LA ERA DE LA DOBLE PERSONALIDAD
Primero fue el nick. El cuarentón encorbatado se sentaba ante el teclado, abría un chat o el 'messenger' y era 'ositoman' o 'lagolfiya', escritos así, con estilo 'sms'. Era otra persona diferente al ejecutivo cansado de un par de horas antes. Eso fue el principio. Desde hace algún tiempo, a ese 'nick' le acompañaba una imagen, o varias. Una para el 'messenger', otra para un videojuego 'on line', una tercera para el correo electrónico.

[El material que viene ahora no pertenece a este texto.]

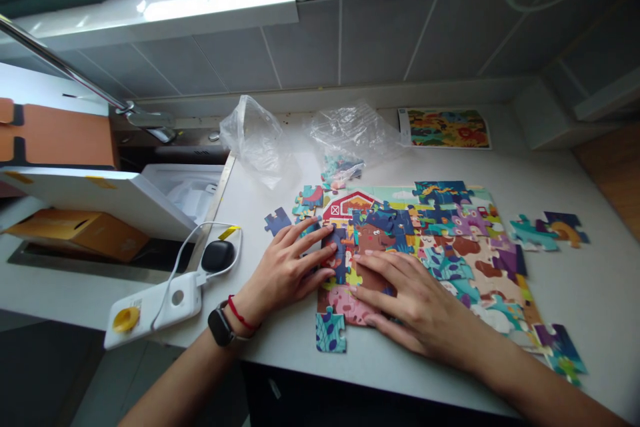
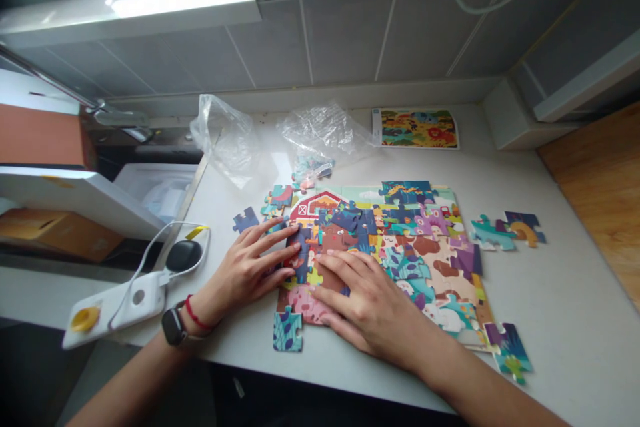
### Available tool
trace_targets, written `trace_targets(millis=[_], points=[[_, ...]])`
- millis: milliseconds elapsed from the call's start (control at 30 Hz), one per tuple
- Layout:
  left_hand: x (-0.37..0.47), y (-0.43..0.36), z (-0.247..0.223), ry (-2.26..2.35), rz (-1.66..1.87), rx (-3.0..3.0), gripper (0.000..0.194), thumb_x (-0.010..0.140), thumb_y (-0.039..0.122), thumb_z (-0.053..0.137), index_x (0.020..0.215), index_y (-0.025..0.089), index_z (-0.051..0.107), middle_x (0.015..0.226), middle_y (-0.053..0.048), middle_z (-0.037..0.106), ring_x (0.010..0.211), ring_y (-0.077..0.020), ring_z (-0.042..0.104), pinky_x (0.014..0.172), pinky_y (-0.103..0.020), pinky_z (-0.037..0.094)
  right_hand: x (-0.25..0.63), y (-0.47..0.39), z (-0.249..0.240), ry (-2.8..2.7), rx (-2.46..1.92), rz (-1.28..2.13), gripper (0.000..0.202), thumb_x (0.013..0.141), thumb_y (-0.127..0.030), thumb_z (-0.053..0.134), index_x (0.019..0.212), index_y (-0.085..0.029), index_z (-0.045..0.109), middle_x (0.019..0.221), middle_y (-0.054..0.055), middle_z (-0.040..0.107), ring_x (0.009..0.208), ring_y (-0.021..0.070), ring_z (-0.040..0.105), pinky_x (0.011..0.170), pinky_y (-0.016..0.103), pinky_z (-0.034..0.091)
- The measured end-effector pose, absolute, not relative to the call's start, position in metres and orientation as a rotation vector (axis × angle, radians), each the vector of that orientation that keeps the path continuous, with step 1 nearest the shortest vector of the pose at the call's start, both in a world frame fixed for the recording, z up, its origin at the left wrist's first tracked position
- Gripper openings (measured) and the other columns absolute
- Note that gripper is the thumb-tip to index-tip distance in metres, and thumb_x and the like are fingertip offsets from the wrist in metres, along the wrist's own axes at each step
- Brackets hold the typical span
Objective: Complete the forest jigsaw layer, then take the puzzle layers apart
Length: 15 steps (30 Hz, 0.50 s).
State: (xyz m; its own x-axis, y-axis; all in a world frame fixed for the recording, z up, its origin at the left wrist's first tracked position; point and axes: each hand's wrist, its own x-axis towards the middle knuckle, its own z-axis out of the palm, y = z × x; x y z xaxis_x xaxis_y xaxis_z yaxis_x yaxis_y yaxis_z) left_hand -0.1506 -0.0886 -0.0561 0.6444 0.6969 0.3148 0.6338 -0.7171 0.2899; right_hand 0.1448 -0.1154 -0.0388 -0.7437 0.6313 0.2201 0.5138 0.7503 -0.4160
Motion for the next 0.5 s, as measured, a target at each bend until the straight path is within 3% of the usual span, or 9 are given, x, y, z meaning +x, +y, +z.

Nuestro cuarentón tiene su carné de identidad, pero en el ciberespacio su foto de presentación es otra. Millones de avatares, 'buddies', 'emoticonos' o similares se han acoplado a otras tantas personas físicas, hasta dibujar una segunda personalidad, otra piel. Por ejemplo: Daniel Pascual, 29 años jefe del departamento de software de una tienda de Media Markt, aclara que no es un 'friki'. Pero le gustan los videojuegos, eso sí. En abril se enganchó al 'World of Warcraft', un juego de rol multijugador online que este verano alcanzó los nueve millones de suscriptores. En ese planeta virtual de elfos, orcos, trols y no-muertos, Daniel eligió el aspecto de una mujer. «Pensé que era más agradable ver a una chica, pero no sé si me equivoqué, porque la gente suele respetar la coincidencia entre el sexo de la persona real y el del avatar. En el chat me envían susurros (mensajes) privados y se crean situaciones curiosas, pero el malentendido no es muy grave». Los jugones de 'World of Warcraft' suelen cambiar de vestimenta, pero no de rostro. Cada uno paga una suscripción de 12,99 euros al mes, que en el caso de Daniel utiliza para sentarse al ordenador entre tres y cinco horas. «Es cierto que Internet puede ser un escudo para mucha gente, que se comporta en la Red como no lo haría en el mundo real. Los ves. Hay casos exagerados, que están todo el día en el juego, que compran cartas compulsivamente para tener acceso a un nuevo look, o que utilizan su personaje en 'World of Warcraft' hasta en el 'messenger'. Pero también los hay como yo, que se entretienen un rato al final del día».